December 13th is the Sancta Lucia day in Sweden, when they celebrate the Queen of Lights. On that day, ten years ago, my precious firstborn went to be with God. Eva-Marie will forever remain my Queen of Lights.
The Queen of Lights, dressed in white with a crown of lights on her head, together with a party of attendants all dressed in white, get up bright and early and go caroling. Since it’s very cold and dark this time of the year in the northern countries, Lucia brings light and joy.
The above is a picture of Eva-Marie the year she was chosen as the Lucia at the Swedish boarding school she and her sister Carina attended in Bolivia. I’m so glad I have this picture to remind me of a joyful moment in her life, but most of all, as a reminder that she is now surrounded with light, in a world where there is no darkness, where God himself is the Light. God is Light and there is no darkness in Him!
I have a sweet memory of this day ten years ago. My daughter had struggled with cystic fibrosis since birth. Finally her body could not fight off the infections and pneumonia took over. The last days of her life she breathed with a ventilator, and we had to make the decision to take her off it.
Eva Marie was a Christian; she loved Jesus with all her heart. I knew that when the time came she would be escorted to Heaven by angels. I had mixed feelings when we decided to pull the plug on the ventilator. I didn’t want my girl to go but on the other hand I knew her suffering would be over. She would rest in the arms of Jesus.
It was a sacred moment when I told her, “It’s okay, Eva, go home to Jesus.” And she left us. Ten years, but it seems like yesterday we stood at her bed and read the words of the apostle Paul when he was at the end of his journey.
“I have fought the good fight, I have finished the race, I have kept the faith.
Now there is in store for me the crown of righteousness, which the Lord,
the righteous Judge, will award to me on that day-and not only to me,
but also to all who have longed for his appearing” (2 Tim 4:7-8).
For a Christian death is not a tragedy but triumph. “Precious in the sight of the LORD is the death of his saints” (Ps 116:15).
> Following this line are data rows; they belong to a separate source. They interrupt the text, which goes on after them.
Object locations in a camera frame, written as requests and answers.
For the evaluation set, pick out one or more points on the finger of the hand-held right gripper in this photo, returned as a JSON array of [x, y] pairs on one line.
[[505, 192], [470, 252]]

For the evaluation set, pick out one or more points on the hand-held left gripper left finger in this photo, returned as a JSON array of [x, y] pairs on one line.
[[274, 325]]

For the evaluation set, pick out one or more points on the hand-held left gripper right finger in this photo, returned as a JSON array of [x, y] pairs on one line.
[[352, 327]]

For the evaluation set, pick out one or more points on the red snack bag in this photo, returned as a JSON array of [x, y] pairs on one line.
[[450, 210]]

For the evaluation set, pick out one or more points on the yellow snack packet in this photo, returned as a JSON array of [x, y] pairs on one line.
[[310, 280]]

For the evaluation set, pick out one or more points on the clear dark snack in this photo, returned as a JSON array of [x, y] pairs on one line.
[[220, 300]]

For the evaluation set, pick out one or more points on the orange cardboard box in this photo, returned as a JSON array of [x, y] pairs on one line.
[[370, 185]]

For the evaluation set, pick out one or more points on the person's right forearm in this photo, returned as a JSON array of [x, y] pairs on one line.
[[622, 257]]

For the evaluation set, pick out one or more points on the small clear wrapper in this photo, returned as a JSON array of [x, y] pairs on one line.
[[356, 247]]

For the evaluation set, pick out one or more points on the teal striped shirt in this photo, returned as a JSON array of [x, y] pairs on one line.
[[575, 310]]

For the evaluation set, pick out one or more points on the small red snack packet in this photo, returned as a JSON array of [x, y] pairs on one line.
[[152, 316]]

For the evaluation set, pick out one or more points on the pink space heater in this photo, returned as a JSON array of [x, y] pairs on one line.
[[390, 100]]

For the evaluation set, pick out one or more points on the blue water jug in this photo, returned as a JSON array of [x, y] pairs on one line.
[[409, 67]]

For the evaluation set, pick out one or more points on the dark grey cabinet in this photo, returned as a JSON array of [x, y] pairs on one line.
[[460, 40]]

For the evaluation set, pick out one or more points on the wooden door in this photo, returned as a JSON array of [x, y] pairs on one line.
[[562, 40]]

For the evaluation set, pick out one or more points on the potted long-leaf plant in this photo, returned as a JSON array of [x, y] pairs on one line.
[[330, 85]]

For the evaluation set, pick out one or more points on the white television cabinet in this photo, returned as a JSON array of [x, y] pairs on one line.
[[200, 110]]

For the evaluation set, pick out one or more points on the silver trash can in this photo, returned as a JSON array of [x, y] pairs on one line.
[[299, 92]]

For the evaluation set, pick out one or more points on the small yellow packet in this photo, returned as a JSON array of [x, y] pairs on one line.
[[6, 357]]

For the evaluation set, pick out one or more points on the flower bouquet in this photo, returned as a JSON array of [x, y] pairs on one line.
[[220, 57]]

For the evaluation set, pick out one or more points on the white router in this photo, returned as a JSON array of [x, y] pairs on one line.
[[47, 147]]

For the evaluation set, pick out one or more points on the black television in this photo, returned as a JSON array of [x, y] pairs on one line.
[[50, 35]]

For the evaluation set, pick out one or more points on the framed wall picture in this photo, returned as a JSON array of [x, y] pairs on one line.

We miss our loved ones that go on before us but we cannot wish them back. I hope that at the end of my life, I can echo the words of Paul:
- I have fought the good fight
- I have finished the race
- I have kept the faith
This evening I’m hoping to do a slide-show for my grandchildren about their aunt Eva-Marie. She prayed so much for her sister to have a family. I hope she can look down from Heaven and see the answers to her prayers.
December 13th will forever be edged in my mind. It was not a “good-bye” but a “see you later”, on the day God calls me home.